TO DO -> Your copy should begin with the line containing "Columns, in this", end with the line containing "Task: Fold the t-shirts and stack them", match the listing below exactly, and contain no pictures.

┌────────

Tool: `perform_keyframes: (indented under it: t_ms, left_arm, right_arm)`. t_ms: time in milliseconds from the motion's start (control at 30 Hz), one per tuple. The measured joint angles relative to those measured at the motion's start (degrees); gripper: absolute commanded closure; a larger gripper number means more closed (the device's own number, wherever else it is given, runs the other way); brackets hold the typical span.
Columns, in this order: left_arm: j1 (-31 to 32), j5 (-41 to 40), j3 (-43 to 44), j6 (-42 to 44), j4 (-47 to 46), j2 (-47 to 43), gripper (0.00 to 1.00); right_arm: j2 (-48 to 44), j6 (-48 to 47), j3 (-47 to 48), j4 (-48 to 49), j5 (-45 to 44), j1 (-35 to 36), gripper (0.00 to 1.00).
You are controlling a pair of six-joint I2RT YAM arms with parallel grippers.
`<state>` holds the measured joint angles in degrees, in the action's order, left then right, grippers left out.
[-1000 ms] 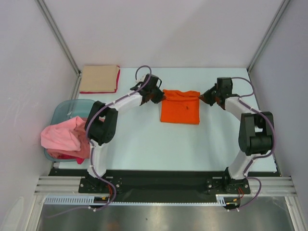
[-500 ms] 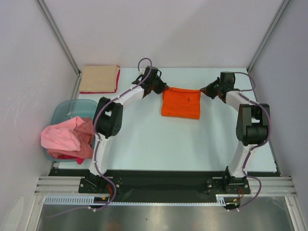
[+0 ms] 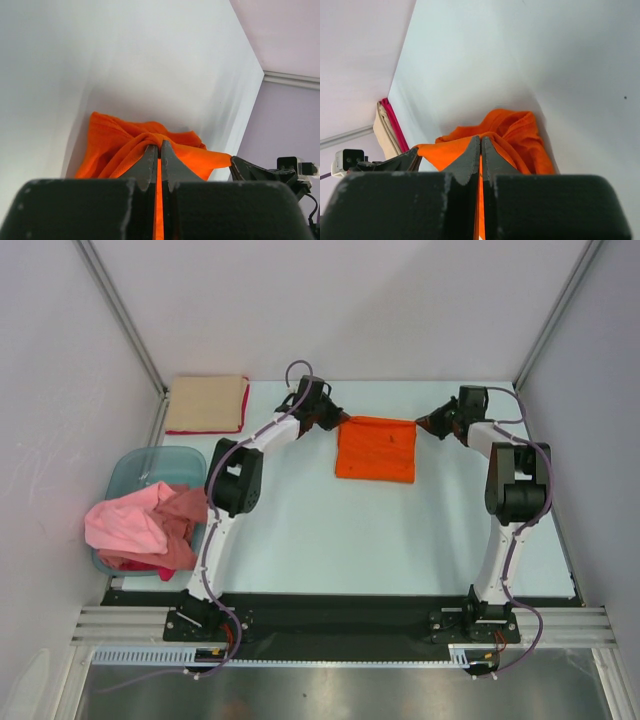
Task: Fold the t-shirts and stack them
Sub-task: Fold the tshirt
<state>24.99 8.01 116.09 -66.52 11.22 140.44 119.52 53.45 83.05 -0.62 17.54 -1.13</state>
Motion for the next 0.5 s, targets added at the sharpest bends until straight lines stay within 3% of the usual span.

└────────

YOUR RESPONSE ->
Columns, in this order: left_arm: j1 (-31 to 32), j5 (-41 to 40), j3 (-43 to 44), j6 (-42 to 44), j4 (-47 to 46), j2 (-47 to 43), gripper (0.00 to 1.00); right_arm: j2 (-48 to 44), j6 (-48 to 47), j3 (-47 to 48), j4 (-48 to 49), j5 (-45 to 44), j1 (-35 to 36), gripper (0.00 to 1.00).
You are controlling a pair of six-joint I2RT YAM arms with parallel grippers.
`<state>` holds the measured joint angles in degrees, in the action's order, left then right, grippers left out.
[-1000 ms] 
[-500 ms] 
[+0 ms] 
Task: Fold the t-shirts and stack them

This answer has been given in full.